**YOUR ASSIGNMENT**:
Among the entries below, extract exactly the lines that run from the one with "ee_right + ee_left" through the one with "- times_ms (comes", both ends included.

-- RECORD EXCERPTS follows --

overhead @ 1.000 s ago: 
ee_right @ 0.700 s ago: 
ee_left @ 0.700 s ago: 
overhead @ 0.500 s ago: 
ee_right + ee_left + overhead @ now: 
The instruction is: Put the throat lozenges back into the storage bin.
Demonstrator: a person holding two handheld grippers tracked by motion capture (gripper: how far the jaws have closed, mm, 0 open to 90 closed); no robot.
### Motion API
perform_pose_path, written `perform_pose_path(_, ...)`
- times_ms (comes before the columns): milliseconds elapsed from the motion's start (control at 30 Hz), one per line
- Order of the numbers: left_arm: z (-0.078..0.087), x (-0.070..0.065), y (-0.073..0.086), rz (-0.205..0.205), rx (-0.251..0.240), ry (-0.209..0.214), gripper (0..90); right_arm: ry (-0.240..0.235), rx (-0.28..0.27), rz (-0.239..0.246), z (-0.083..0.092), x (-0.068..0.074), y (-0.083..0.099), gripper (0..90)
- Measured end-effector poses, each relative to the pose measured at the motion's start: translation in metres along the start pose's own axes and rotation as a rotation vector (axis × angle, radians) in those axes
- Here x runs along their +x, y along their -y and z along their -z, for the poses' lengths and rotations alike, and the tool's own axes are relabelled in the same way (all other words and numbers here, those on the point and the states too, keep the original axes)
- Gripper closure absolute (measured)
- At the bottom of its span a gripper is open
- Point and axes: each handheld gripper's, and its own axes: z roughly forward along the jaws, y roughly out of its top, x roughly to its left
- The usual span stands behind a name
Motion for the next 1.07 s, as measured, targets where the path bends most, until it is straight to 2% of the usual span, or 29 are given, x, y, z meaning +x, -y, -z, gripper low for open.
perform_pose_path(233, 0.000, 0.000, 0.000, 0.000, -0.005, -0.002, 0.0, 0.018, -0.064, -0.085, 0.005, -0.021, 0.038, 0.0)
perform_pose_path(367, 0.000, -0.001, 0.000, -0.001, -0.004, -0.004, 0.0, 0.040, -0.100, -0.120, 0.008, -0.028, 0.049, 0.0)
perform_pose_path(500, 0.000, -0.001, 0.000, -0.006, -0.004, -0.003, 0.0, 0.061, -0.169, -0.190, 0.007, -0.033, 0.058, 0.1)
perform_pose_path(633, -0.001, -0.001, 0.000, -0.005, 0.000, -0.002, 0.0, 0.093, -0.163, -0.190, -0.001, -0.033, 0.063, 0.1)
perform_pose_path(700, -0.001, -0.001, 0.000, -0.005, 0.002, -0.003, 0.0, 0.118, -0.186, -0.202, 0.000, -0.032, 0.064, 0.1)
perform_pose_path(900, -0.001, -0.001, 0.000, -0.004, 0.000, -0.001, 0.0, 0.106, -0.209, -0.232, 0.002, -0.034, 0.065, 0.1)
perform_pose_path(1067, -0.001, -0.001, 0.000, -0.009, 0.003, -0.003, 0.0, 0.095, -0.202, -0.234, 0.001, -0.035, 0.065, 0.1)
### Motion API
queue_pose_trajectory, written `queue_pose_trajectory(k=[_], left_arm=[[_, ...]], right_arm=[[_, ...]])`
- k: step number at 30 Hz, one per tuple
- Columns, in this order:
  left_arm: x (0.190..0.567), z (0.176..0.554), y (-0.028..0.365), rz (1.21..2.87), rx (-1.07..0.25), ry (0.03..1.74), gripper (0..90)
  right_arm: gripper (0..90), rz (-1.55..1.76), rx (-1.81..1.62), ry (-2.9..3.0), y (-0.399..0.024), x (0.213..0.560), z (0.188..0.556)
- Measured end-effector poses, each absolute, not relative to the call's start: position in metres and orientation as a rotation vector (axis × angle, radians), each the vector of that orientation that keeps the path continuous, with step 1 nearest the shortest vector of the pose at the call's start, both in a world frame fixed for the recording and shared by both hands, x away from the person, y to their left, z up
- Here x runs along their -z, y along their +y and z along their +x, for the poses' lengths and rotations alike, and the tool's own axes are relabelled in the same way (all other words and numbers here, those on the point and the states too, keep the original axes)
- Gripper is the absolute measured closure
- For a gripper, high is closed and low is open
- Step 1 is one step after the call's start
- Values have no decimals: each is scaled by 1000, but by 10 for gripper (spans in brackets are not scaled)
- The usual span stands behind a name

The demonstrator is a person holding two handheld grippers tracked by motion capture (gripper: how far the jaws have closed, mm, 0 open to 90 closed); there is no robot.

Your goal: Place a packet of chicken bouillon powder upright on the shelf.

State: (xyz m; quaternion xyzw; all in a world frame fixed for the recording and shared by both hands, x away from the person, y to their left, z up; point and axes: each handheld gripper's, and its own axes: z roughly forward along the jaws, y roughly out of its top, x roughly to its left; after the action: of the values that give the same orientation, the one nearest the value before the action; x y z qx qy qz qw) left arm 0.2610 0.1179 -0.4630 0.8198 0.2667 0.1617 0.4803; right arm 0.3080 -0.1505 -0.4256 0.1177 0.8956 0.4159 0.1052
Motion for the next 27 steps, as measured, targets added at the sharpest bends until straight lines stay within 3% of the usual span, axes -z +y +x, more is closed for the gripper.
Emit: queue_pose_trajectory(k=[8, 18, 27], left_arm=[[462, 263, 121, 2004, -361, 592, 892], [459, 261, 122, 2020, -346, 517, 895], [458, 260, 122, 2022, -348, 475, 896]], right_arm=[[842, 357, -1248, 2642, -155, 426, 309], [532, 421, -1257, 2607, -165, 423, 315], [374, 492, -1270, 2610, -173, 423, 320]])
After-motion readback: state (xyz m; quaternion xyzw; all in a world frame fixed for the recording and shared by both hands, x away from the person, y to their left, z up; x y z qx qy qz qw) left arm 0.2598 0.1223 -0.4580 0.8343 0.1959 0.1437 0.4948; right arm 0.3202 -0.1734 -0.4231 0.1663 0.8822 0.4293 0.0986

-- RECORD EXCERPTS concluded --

**COMPLETED TASK**:
ee_right + ee_left + overhead @ now: 
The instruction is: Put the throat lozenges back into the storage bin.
Demonstrator: a person holding two handheld grippers tracked by motion capture (gripper: how far the jaws have closed, mm, 0 open to 90 closed); no robot.
### Motion API
perform_pose_path, written `perform_pose_path(_, ...)`
- times_ms (comes before the columns): milliseconds elapsed from the motion's start (control at 30 Hz), one per line

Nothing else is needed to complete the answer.